This article was originally written about RedHat 7.1 which had ipchains as its default firewall. I think I've changed all the references by now. It also refers to lokkit, which is a RedHat and probably Fedora specific tool. Other distributions have their own version of a program to configure your firewall.

This was one of those small aggravating things that took two minutes to fix once I found out how to do it. However, my first few searches on RedHat's site and deja came up blank, so I've put up this article.

With RedHat 7.1, if one accepts the defaults during installation, ssh access is blocked. If one hasn't paid attention during install and just accepted default settings at that time, and later tries to ssh to the box, they won't succed.

As Linux becomes more popular, more inexperienced people try it, so blocking things by default is probably a good idea. (See my above comments about telnet.) The default level of medium security also blocks telnet, ftp, etc.

At any rate, during installation, when you are choosing your level of security, you do have the option of allowing ssh connections. However, once installation is complete, you still aren't able to ssh into the machine without making adjustments.

Now, what if, during install, you just accepted the defaults and then decided you want to allow ssh access? It's probably not installed.

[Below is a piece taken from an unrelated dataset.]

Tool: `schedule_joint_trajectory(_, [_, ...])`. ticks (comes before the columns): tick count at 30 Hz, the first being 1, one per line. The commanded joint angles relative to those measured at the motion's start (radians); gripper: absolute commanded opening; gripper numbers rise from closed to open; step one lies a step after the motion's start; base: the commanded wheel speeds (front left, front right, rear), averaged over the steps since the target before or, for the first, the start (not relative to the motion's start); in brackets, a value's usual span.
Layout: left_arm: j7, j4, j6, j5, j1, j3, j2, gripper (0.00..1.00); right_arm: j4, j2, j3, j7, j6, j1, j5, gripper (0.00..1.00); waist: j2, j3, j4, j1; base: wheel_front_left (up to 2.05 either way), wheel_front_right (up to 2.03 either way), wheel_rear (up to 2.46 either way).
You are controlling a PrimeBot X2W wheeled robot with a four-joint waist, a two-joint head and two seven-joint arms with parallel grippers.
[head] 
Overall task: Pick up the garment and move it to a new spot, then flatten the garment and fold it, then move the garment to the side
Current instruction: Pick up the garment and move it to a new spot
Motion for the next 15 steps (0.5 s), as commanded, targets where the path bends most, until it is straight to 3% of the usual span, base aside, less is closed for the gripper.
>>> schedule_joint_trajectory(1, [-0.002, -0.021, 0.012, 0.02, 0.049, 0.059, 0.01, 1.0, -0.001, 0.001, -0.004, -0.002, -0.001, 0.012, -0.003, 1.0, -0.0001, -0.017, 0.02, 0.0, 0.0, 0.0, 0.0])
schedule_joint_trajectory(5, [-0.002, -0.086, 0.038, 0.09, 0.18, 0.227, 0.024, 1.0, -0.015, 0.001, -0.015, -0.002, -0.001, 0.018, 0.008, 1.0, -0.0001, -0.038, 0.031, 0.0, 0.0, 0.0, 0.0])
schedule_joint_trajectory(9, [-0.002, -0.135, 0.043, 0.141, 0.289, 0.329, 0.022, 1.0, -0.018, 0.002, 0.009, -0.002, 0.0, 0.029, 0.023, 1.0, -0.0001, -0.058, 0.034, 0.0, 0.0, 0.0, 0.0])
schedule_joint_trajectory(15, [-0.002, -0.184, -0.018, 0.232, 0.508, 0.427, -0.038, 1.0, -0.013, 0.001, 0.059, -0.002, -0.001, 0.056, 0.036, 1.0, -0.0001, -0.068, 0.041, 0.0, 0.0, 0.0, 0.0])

One can check this with

rpm -q openssh

If you get back an answer with a version number, you're already partway there. However, if you get something like

package openssh is not installed

it's time to install the various parts.

rpm -q openssh-clients

rpm -q openssh-server

Even if openssh is installed, the two lines above are other necessary parts. Chances are, if you didn't choose it during installation, then you'll need all three of these. They're all on the CDROM in the RedHat/RPMS folder, usually on the first CD. This will all be done as root. Depending upon your need for security and level of paranoia, you may have logged on as a normal user and then done an su to root. If this is the case, you often have to type the full path to a command--this is a good habit anyway.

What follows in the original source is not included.